Ideally, no PCB bending should occur around an attached BNC connector due to the leverage forces applied to solder joints, pins, and pads causing cyclic material stress, propagation cracks, and connection failures. Any bending motion should be distributed farther away from the joint, with sufficient surrounding solder mask coverage to prevent fracturing and minimum pad spacing to eliminate tearing if slight force applied. Gluing rear flange tabs can reinforce weak points while screw-down channels provide supplemental stability against small PCB flexing if unavoidable. Careful handling instructions should supplement warning labels.

Which validation tests help qualify BNC attachments on new PCB designs?
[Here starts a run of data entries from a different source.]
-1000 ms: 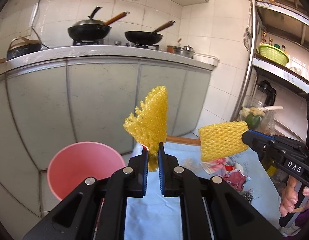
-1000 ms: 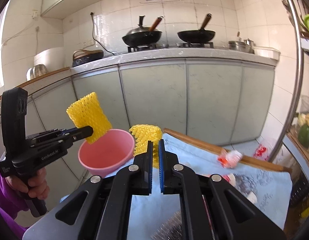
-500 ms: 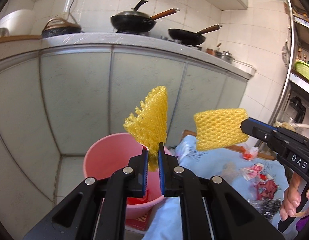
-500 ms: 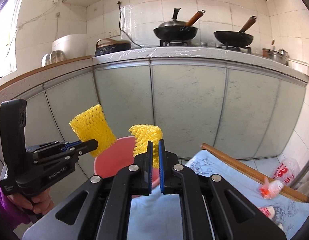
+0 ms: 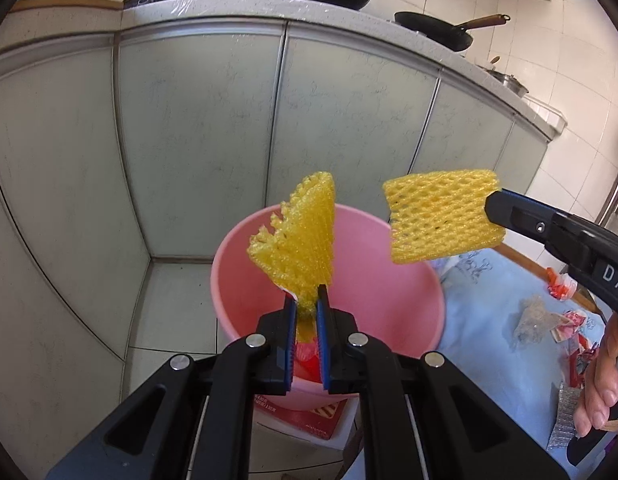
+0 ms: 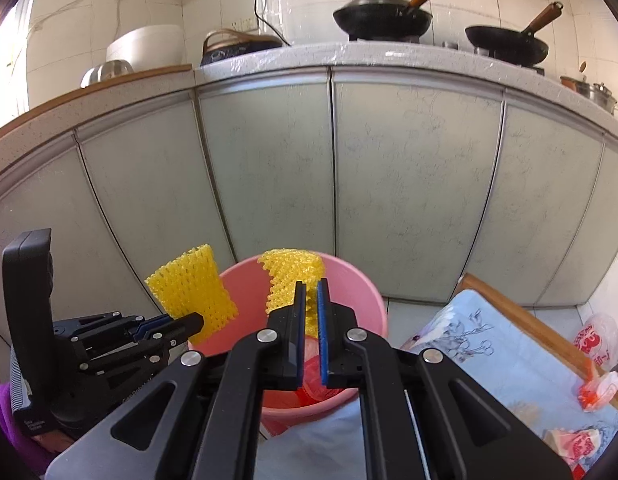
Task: Collect trash
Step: 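Carry both yellow foam nets over the pink bin, then open both tools to drop the yellow nets into the bin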
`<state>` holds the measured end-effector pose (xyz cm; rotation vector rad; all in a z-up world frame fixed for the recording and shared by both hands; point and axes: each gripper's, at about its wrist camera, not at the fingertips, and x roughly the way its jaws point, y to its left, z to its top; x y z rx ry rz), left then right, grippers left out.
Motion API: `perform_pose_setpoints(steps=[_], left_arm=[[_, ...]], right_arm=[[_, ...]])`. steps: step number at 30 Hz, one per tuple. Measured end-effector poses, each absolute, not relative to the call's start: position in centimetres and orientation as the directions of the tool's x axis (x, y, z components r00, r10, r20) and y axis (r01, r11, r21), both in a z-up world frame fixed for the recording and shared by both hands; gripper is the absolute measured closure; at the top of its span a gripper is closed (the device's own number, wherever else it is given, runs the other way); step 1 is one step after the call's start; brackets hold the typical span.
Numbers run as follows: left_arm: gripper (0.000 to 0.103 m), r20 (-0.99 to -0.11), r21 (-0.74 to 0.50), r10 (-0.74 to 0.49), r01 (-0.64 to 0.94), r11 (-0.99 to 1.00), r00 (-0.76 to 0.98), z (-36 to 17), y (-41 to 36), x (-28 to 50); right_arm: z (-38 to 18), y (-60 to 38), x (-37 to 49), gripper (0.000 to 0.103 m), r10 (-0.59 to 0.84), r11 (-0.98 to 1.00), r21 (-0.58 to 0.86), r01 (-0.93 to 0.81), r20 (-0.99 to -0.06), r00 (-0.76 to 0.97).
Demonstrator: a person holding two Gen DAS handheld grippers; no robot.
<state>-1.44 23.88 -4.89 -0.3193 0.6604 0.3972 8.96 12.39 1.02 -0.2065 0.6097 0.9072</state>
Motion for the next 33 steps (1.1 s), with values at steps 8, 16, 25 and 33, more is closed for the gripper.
perform_pose_setpoints(steps=[8,16,25,33], left_arm=[[0.094,-0.697,-0.199,0.21,-0.466,0.862,0.686,-7.1,25.0,-0.5],[0.094,-0.726,-0.188,0.2,-0.469,0.863,0.658,-8.3,25.1,0.2],[0.093,-0.747,-0.179,0.189,-0.467,0.866,0.637,-8.7,24.7,0.8],[0.067,-0.746,-0.182,0.193,-0.473,0.862,0.637,-8.3,24.6,1.1]], right_arm=[[-2.3,14.7,10.1,0.097,0.619,0.62,0.088,-0.78,-0.666,0.417],[-3.8,15.1,10.6,0.097,0.583,0.63,0.076,-0.773,-0.704,0.405],[-4.5,15.5,11.3,0.097,0.567,0.638,0.095,-0.764,-0.729,0.383],[-5.1,15.7,11.7,0.083,0.558,0.629,0.117,-0.769,-0.756,0.341]])
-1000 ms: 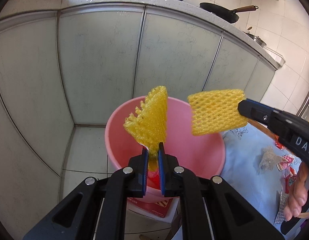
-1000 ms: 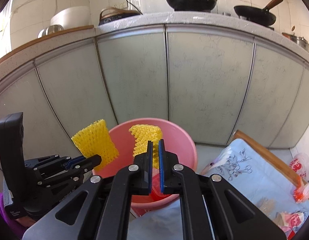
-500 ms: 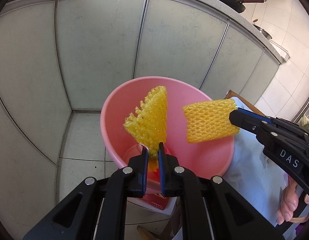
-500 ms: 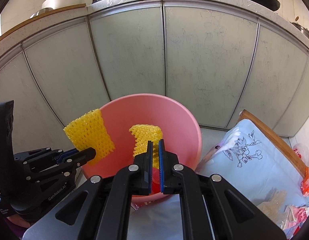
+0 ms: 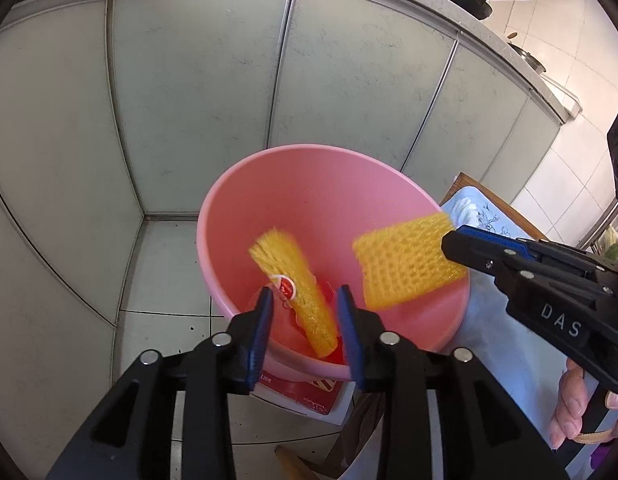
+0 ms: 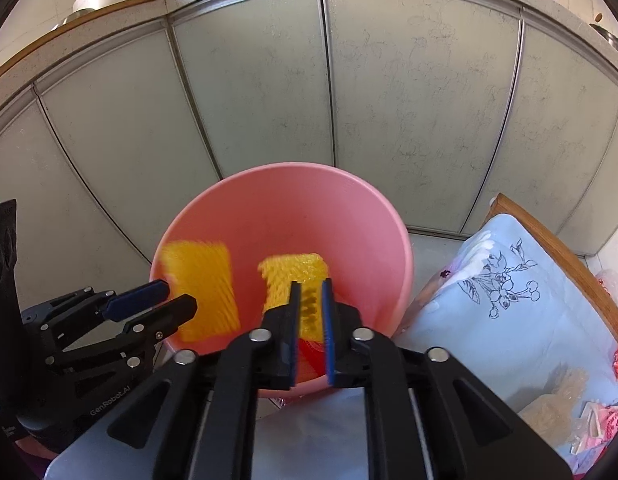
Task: Collect trash
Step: 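Open both tools to drop the yellow nets into the bin, then move both open tools back over the table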
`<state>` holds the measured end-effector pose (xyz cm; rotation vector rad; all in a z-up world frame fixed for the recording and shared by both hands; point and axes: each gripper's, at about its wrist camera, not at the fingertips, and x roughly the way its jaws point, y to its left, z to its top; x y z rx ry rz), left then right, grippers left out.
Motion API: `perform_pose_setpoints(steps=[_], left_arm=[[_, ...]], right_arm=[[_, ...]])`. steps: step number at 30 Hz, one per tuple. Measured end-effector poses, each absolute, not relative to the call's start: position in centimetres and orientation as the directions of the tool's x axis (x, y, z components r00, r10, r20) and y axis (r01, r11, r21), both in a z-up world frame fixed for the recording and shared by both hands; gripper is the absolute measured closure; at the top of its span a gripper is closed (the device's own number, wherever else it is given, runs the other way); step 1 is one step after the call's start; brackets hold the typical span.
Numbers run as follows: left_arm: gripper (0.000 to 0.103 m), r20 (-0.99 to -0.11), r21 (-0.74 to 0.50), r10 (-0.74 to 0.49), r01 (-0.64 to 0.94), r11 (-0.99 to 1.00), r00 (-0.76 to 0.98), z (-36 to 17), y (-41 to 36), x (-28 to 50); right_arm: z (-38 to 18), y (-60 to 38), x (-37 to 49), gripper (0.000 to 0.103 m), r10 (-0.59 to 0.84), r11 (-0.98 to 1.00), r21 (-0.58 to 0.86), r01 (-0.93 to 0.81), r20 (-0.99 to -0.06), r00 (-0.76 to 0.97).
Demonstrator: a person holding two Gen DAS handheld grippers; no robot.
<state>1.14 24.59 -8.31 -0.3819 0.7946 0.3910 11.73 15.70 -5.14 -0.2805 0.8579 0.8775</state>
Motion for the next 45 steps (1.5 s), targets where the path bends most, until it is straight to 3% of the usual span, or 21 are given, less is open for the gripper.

Thorough validation testing ensures robust BNC connections carrying signals across interfaces:

RF Communications – Frequency domain measurements including scattering parameters (S21, S11), insertion loss plots, and time domain TDR impedance profiles validate performance across operating bandwidths without introducing unintended discontinuities or resonances up to 12 GHz.

Environmental Stress Screening – Rapid thermal transitions from -55C to 100C, vibration profiles mimicking life accelerating conditions, and extended testing over years of simulated deployments provides early infant mortality screening along with validating modeling predictions of mechanical fatigue or degradation effects.

Together, these characterize high speed signals and catch early wear-out mechanisms.

Summary

This 3500+ word guide covered proper techniques spanning selection, PCB layout, mounting, soldering, and validating BNC connectors carrying high frequency signals onto printed circuit boards. Following the best practices outlined prevents introducing signal losses or reflections across the interface allowing your RF signal chains to perform reliably assembled into products. Let attention to detail during attachment steps ensure long lifetimes leveraging these adaptable coaxial connectors.